++++ Recorded information

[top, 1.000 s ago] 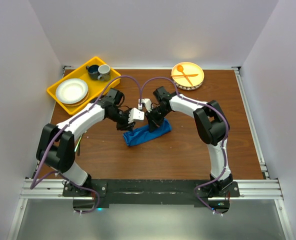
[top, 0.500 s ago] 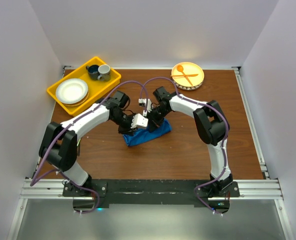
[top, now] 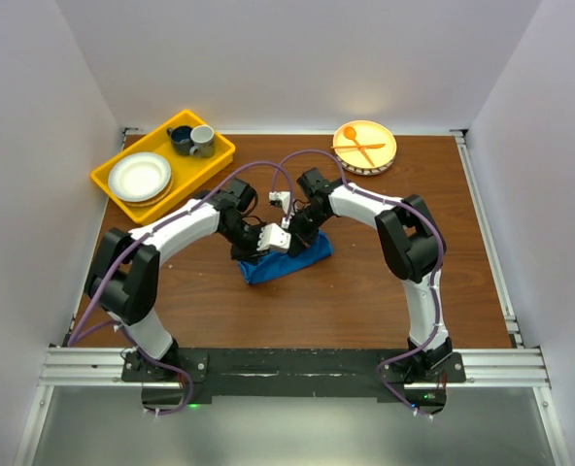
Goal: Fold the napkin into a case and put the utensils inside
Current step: Fold the 2/3-rectangle-folded napkin at the center of the board.
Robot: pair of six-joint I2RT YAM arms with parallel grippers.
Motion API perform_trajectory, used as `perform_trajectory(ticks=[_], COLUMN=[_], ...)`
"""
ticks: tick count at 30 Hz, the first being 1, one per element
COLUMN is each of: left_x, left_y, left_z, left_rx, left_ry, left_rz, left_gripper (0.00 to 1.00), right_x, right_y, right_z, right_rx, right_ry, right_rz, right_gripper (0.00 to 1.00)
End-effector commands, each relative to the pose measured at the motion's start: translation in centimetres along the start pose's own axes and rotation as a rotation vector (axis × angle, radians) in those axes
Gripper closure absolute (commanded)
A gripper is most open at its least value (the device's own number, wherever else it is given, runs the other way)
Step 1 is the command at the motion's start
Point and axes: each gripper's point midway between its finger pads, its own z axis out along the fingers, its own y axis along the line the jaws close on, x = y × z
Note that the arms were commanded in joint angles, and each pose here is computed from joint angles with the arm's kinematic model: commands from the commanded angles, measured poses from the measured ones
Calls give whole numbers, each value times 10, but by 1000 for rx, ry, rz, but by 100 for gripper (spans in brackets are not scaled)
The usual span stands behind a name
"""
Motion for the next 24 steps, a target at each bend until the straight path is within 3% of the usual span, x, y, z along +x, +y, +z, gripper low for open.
perform_trajectory(ticks=[1,15,17,20,24], left_x=[-7,1,1,-2,-7], left_y=[10,4,3,5,11], left_z=[-4,1,1,-1,-7], left_rx=[-23,30,40,36,-8], left_ry=[4,36,38,33,16], left_rz=[0,-26,-35,-36,-34], left_gripper=[74,74,81,99,100], right_x=[5,5,5,6,8], right_y=[-7,-7,-7,-7,-7], right_z=[10,10,10,10,10], right_rx=[23,23,25,24,25], right_ry=[32,30,30,32,35], right_rz=[7,5,5,7,7], right_gripper=[100,100,100,100,100])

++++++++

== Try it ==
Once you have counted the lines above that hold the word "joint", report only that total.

== Answer ==
2